Check your local chamber of commerce for restaurant coupons. (p. 205) In many cities, the local chamber of commerce gives out coupon booklets for local businesses to encourage people to visit them. These booklets are often given out at community events, but quite often, they’re available if you just call and ask.

Host a “jam session” at your house. (p. 210) Want to get some of your friends together for an evening of fun? Know several that have musical ability? Invite them over and tell them to bring their instruments, then encourage everyone to play together and jam. Instantly memorable evening at very little cost. (We planned one of these, but several attendees fell through.)

Stay in a college dorm while vacationing. (p. 235) Many colleges rent out their dormitory rooms at very low rates during the summer in an effort to bring in a bit of extra income. If you’re vacationing in an area, give the local universities a call and see what they have available.

Run your dishwasher at night. (p. 271) Many energy companies offer lower rates at night, plus during the summer, the heat produced by the dishwasher will have less effect on your cooling costs than a dishwasher run during the day.

Buy a car at the end of the month, near the end of the year. (p. 280) Like today, for instance. Dealers are often anxious to meet sales quotas, plus near the end of the year, dealers are also anxious to make room for new models and want to clear out inventory. Hit the car dealer right after Thanksgiving or in that week between Christmas and New Year’s.

Look into medical school clinics for inexpensive but quality health care. (p. 310) Here in Iowa, we’re lucky – the University of Iowa Medical School runs a stellar clinic with reasonable prices, and it’s often considered the place for medical treatment in the state. If you need a medical checkup, see if there’s a clinic offered by a medical school near you.

Don’t buy spaghetti sauce by the jar. (p. 41) This is one of my favorite things to make on my own because it’s so easy. Just use a can of crushed tomatoes (or, better yet, fresh tomatoes that you mash a bit), toss in a good pinch of basil and oregano, a teaspoon of olive oil, and let it simmer for a few minutes. It’s just as good as pasta sauce from a jar and way cheaper. Plus, you can experiment with it to your heart’s desire.

Is The Reader’s Digest Penny Pincher’s Almanac Worth Reading?
If you’re into frugality at all, The Reader’s Digest Penny Pincher’s Almanac is a book you will get some value out of. The sheer spread of tips is wide enough that virtually everyone will find a good idea or two.

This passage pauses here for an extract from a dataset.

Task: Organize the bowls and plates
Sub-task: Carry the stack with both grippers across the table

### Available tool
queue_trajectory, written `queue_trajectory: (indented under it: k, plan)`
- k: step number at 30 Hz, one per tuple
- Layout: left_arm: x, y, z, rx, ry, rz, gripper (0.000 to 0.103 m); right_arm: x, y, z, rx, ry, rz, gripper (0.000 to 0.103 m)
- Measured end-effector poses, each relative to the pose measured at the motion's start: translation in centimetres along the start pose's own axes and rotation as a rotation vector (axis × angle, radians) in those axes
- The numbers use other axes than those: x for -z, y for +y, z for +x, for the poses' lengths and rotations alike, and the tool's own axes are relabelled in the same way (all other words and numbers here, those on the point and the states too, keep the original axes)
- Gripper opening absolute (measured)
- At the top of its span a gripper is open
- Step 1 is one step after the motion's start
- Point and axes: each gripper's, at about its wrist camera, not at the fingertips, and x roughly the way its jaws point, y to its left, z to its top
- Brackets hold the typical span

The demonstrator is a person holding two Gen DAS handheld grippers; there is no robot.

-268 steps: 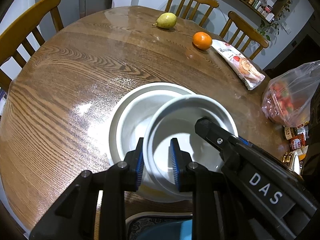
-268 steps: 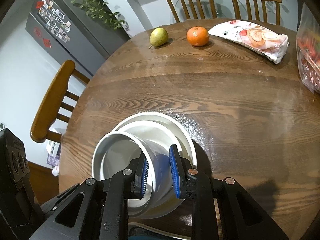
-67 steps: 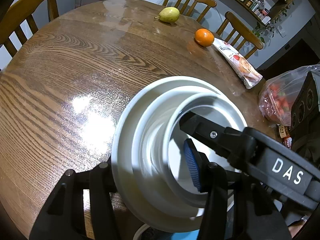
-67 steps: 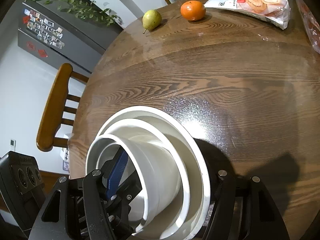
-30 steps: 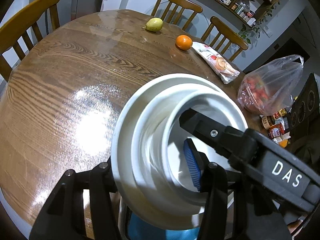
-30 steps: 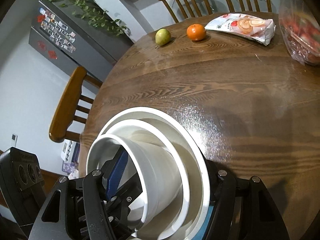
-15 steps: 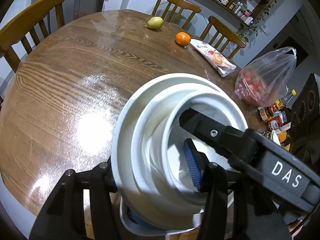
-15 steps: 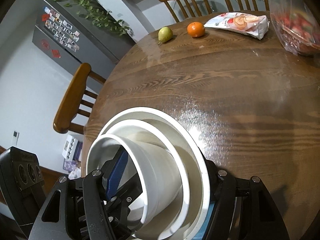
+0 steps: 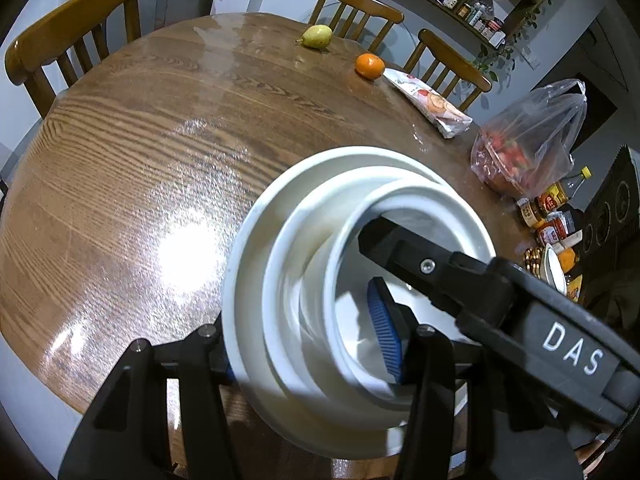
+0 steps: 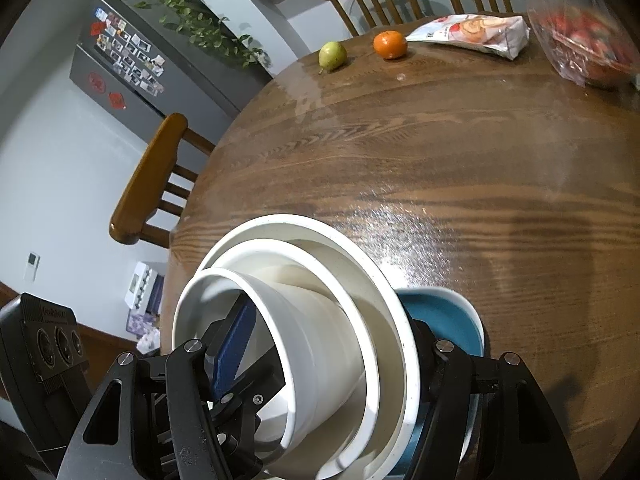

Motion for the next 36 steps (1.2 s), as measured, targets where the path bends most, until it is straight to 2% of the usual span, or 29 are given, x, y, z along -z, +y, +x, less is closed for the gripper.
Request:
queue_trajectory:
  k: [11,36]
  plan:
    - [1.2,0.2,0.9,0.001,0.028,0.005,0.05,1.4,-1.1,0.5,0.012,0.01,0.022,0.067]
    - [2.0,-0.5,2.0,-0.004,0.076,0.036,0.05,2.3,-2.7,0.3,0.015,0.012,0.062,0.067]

There is one minor drawback, though. With so many tips in such a thin volume, many tips aren’t given their due diligence and receive only minimal coverage in the book. There are a lot of good ideas here, but in places, the thoughts behind them aren’t fully formed. That’s why it’s useful to supplement this book with some good internet searching for more information on specific tips.

Having said that, this is definitely one worth picking up for reference’s sake. I was able to find it rather quickly for free via PaperBackSwap, though you may be less patient.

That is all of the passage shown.